• Exercise goal: Looking at the listing below, retype exactly the lines starting at the one containing "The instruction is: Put" and ending at the one containing "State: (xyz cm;", both included, and nothing else.

• Data for the task:
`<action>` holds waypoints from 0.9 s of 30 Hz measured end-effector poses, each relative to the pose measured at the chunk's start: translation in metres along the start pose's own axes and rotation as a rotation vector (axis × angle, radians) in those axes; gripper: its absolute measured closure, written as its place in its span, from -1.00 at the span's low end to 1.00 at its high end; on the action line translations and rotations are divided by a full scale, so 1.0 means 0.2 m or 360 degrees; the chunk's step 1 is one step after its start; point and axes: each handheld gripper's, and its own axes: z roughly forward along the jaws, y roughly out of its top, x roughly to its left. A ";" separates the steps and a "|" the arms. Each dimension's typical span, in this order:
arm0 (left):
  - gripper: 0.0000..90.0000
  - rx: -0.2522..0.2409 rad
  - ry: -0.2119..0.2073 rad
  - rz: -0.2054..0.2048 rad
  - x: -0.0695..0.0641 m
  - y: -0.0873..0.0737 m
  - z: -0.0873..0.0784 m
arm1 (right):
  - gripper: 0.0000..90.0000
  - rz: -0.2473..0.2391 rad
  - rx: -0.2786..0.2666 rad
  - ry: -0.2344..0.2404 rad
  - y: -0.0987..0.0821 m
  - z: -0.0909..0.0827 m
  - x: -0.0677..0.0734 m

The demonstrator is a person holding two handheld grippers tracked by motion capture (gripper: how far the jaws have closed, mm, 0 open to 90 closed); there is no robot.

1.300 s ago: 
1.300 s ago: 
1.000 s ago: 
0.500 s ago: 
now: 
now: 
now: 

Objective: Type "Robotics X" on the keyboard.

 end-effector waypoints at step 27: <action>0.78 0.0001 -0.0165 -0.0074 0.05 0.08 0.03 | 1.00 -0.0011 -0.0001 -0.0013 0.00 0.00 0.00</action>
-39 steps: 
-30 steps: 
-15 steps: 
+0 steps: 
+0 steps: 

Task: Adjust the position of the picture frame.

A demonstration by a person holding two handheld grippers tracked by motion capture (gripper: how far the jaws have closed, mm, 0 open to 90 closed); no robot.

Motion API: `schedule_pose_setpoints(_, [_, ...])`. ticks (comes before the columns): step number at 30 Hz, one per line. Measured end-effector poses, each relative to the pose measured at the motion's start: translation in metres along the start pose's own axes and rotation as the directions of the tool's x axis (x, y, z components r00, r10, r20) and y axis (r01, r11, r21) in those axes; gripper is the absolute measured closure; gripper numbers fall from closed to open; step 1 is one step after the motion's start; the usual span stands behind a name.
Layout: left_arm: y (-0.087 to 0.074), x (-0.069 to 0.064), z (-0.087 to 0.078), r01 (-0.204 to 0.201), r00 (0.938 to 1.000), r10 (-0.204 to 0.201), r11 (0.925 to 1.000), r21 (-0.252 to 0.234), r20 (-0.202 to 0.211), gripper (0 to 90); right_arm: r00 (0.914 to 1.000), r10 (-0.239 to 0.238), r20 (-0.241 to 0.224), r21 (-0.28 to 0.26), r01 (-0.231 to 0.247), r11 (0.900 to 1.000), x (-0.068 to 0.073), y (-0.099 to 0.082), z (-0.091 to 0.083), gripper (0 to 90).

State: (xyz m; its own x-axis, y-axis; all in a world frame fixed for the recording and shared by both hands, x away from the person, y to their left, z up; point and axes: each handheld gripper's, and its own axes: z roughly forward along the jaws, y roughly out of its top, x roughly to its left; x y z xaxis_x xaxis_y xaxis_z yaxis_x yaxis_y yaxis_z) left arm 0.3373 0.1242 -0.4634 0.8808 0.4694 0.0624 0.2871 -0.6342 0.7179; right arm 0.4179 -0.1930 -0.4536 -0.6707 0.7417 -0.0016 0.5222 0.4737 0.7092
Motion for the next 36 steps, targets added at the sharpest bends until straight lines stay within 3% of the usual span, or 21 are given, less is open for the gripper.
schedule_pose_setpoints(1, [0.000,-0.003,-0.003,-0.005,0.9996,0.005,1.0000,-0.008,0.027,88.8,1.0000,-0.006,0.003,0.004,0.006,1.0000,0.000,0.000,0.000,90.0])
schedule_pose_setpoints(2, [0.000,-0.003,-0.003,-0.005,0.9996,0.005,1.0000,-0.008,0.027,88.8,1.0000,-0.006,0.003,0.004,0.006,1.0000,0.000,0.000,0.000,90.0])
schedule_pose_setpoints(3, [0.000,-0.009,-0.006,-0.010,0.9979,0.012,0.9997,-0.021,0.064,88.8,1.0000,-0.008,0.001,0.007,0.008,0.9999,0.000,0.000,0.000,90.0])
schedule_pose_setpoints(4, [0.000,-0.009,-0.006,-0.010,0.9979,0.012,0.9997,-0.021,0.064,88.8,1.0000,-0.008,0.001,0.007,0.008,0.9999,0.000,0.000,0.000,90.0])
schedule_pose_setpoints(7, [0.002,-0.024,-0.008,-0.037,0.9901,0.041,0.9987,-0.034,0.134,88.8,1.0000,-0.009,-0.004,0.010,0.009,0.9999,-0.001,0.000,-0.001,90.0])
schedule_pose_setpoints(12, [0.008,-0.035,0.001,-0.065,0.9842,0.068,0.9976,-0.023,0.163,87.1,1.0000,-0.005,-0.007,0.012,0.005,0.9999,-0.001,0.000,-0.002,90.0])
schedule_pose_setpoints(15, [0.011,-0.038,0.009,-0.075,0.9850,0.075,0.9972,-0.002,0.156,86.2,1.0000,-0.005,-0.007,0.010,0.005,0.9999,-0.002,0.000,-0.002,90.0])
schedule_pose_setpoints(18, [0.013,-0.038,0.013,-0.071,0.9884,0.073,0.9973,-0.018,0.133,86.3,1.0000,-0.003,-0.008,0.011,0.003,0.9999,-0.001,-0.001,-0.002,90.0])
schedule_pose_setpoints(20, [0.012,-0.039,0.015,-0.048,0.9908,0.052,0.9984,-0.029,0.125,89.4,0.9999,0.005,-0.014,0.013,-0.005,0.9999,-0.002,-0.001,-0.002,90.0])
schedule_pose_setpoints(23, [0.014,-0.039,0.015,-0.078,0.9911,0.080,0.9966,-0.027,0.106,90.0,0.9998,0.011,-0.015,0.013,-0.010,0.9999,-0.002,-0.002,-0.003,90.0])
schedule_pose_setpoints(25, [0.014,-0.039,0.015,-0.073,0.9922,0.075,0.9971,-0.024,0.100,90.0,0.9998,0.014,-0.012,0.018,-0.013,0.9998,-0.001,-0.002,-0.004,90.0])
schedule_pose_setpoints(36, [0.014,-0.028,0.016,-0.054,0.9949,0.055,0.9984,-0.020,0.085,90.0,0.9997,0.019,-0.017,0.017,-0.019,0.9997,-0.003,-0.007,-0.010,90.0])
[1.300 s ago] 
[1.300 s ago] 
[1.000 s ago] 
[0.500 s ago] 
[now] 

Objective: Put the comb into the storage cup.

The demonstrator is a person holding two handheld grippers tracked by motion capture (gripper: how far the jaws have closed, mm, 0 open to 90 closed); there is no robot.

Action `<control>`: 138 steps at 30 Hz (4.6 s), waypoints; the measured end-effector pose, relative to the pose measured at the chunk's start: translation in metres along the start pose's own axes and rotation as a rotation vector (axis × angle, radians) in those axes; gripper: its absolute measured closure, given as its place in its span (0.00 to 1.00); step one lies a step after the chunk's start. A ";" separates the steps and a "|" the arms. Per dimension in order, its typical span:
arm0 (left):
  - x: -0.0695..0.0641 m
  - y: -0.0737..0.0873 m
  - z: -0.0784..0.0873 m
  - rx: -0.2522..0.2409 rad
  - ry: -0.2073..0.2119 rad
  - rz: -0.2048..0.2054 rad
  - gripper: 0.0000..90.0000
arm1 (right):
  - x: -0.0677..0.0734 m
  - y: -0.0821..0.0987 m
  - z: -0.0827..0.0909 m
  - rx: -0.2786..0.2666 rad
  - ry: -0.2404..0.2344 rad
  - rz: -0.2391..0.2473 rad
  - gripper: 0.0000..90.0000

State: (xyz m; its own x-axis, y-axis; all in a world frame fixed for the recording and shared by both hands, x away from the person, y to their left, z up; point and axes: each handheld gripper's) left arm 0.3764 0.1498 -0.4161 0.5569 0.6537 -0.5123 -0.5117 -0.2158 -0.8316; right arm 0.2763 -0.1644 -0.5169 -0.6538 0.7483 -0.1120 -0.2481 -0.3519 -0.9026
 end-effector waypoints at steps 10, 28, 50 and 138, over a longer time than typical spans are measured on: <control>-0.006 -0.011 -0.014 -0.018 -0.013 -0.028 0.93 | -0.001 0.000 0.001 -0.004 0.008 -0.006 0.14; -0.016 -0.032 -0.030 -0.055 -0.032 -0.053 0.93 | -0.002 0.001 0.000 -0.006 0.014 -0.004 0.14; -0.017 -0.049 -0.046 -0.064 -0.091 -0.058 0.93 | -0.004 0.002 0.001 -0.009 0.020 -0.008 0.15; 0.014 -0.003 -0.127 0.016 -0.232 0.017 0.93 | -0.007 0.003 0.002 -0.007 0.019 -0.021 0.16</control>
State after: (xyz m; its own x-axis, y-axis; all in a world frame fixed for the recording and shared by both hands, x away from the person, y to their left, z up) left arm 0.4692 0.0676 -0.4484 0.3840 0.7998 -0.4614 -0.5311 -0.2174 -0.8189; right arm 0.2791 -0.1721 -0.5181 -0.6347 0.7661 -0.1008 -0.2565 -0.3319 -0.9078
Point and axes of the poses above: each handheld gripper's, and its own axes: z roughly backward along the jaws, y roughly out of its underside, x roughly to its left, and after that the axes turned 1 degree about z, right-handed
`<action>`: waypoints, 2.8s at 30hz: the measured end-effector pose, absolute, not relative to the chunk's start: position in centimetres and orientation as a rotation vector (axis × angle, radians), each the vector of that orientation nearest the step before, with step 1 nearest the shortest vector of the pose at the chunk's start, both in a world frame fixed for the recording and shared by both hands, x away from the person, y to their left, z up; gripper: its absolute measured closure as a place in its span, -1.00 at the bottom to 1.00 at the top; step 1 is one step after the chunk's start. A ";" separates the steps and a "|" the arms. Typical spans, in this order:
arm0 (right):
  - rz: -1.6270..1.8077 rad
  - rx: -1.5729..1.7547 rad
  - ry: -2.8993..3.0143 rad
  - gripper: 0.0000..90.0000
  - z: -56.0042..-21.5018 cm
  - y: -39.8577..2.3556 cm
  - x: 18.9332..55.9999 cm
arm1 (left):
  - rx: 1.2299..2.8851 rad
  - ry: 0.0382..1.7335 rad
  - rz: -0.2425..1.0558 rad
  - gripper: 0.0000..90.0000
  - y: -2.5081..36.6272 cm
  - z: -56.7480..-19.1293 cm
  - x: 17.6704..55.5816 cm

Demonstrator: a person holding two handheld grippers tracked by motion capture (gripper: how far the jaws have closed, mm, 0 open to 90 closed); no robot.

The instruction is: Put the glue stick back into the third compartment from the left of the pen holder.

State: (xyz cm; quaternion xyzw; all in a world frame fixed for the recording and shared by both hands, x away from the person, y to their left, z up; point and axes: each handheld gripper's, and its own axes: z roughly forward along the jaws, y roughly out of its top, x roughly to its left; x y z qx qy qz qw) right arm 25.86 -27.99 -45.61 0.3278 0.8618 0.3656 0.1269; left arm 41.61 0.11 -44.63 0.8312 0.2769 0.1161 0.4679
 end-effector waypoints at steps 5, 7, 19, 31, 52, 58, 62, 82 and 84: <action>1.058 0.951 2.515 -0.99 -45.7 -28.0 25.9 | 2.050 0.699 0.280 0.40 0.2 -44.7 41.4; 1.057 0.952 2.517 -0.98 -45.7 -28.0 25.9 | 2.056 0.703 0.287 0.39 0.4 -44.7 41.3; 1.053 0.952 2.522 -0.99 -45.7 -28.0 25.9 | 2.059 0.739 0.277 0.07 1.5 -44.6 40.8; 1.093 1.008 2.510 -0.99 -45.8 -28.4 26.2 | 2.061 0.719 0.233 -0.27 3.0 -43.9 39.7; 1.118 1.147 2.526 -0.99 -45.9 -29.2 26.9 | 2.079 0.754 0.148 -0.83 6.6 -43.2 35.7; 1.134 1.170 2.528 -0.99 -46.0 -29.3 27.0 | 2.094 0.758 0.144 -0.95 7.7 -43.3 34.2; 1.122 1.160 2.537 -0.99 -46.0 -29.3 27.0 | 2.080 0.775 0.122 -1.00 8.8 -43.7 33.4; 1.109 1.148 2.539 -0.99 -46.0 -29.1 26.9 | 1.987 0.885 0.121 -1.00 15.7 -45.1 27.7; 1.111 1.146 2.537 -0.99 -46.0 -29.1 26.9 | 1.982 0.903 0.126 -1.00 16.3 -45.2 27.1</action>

• Result of the exercise:
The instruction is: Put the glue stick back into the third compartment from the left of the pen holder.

State: (xyz cm; quaternion xyzw; all in a world frame fixed for the recording and shared by both hands, x away from the person, y to their left, z up; point and axes: each handheld gripper's, and its own axes: z roughly forward along the jaws, y roughly out of its top, x roughly to its left; x y z qx qy qz qw) right arm 25.86 -27.99 -45.61 0.3278 0.8618 0.3656 0.1269; left arm 41.61 0.11 -44.63 0.8312 0.2769 0.1161 0.4679

No other output is expected for this exercise.